2. Materials and Methods

2.1. Rock Samples

In this study, taking the tight sandstone of K1q4 of Jilin Oilfield in Songliao Basin as the research object, the rock cores were collected from the same layer of three adjacent wells (namely, No. 1 well, Qian262 Well; No. 2 well, Qian 246 Well; and No. 3 well, Qian21 Well), with the coring depth of 2,309 m, 2,321 m, and 2,371 m, respectively. Rock samples have a porosity of 13.14%–15.20% and a permeability of (0.39–1.86) × 10−3μm2, which was typical for the tight reservoir.

2.2. Experimental Methodology

Scanning electron microscopy (SEM) was often used to capture high-resolution images that recognize rock structural features, mineral types, and reservoir spatial characteristics. It can not only observe the microscopic characteristics of rock samples under high magnification, but can also qualitatively and semiquantitatively analyze different components in the sample. A Zeissbeam-540 FIB scanning electron microscope (Zeiss, Germany) was employed to study the pore and mineral characteristics of tight rock samples, with a magnification of 100 times. Electron microscopy was used for visual observation of pores.

Pore distribution characteristics of tight rock samples were studied using an ASPE 730 rate-controlled mercury intrusion instrument manufactured by US Coretest. These tests were conducted with a mercury-injection pressure of 0–1000 psi (about 7 MPa), a mercury-penetration speed of 0.00005 mL/min, a contact angle of 140°, an interfacial tension factor of 485 dyn/cm, and a physical size of approximately 1.5 cm3. During rate-controlled mercury intrusion, mercury can be injected into pore volumes of rocks under extremely low mercury-penetration speed (0.00005 ml/min) without changing the surface tension or contact angle to ensure quasistatic mercury intrusion processes [14, 15]. In accordance with changes in mercury-penetration pressures, data related to pore structures could be acquired. With the distribution of pore throats and quantities of pores known directly, pore radius, pore throat radius, and other characteristic parameters of microscopic pore structures in rocks could be obtained. Rate-controlled mercury intrusion was used to quantitatively describe the size of the pores.

The fluid distribution of pores in tight rocks was studied using the RecCore 2500 NMR instrument independently developed by the Institute of Porous Flow and Fluid Mechanics, Chinese Academy of Sciences. These tests were conducted with a resonance frequency of 2.38 MHz, an echo time of 0.3 ms, a recovery time of 6000 ms, an echo number of 2048, and an experimental temperature of 25°C. Since the oil or water was rich in hydrogen nuclei and had a nuclear magnetic moment, the nuclear magnetic moment would generate energy-level splitting in the applied static magnetic field.

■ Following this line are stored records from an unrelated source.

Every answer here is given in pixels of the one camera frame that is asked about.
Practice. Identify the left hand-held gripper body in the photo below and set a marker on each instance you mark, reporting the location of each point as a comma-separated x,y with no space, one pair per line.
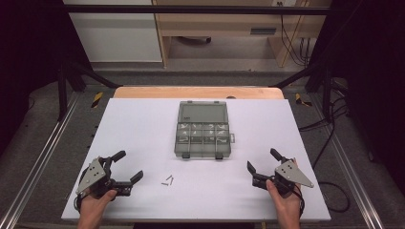
95,175

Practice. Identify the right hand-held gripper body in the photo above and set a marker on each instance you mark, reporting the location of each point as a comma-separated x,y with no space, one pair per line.
288,175

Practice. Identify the grey transparent compartment box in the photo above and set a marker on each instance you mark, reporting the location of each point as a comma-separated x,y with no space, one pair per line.
202,133

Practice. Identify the person's left hand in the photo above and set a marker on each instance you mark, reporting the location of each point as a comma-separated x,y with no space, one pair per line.
95,205

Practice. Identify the person's right hand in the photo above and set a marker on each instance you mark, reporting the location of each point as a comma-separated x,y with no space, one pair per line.
285,205

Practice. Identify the white table board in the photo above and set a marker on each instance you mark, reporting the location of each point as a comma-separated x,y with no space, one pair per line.
133,133

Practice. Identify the group of silver fasteners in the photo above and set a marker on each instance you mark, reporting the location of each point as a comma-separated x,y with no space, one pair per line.
203,130

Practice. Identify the wooden table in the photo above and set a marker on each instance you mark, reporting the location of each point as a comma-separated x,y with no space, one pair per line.
178,92

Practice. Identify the white cabinet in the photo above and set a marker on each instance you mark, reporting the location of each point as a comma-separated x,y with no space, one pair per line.
114,35

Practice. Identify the grey desk label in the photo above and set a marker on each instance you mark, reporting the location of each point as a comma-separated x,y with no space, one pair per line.
263,31

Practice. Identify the dark curtain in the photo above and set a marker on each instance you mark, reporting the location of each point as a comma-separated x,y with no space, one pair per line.
375,79
28,63

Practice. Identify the light wooden desk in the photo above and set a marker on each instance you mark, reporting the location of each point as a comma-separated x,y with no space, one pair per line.
216,24

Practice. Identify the aluminium floor rail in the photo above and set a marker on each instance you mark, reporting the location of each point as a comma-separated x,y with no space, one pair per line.
350,171
44,152

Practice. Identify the black metal frame stand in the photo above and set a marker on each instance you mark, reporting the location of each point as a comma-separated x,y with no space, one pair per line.
326,92
62,95

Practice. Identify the white wall socket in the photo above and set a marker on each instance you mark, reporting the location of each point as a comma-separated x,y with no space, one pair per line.
285,2

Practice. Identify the black horizontal frame bar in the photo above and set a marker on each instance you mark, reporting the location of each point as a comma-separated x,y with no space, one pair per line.
191,9

If a specific radio frequency magnetic field was applied, the nuclear magnetic moment would undergo an absorption transition, resulting in a nuclear magnetic resonance phenomenon. NMR was used to retrieve pore structure information of tight reservoirs by testing T2 (transverse relaxation time) spectrum of saturated oil or water in rock cores. We used a paramagnetic substance dissolved in water to eliminate the water signal in NMR. This method could distinguish water and oil in tight reservoirs. NMR was used to describe the law of fluid occurrence in pores.

3. Results and Discussion

3.1. Development Characteristics and Evaluation Difficulties of Tight Reservoirs

Because tight oil reservoirs were characterized by source generation and source accumulation in situ and it had short-term migration, the heterogeneity of the pore distribution was relatively strong [5, 8, 16]. The results of the permeability test using different gases were significantly different [17]. In keeping with the conventional test method, in this paper, the permeability was tested using N2. According to the SEM images of tight rock cores (shown in Figure 1; the porosity and permeability were tested using industry standard methods), it was found that the lower the porosity of the core, the more microscopic pores the rock contains and the poorer the pore connectivity, and the cement was mainly composed of an illite-smectite mixed layer and was mixed with a small amount of chlorite. With the increase in permeability, the core structure loosened increasingly, large pores appeared gradually, the number of pores increased significantly, and the connectivity became better.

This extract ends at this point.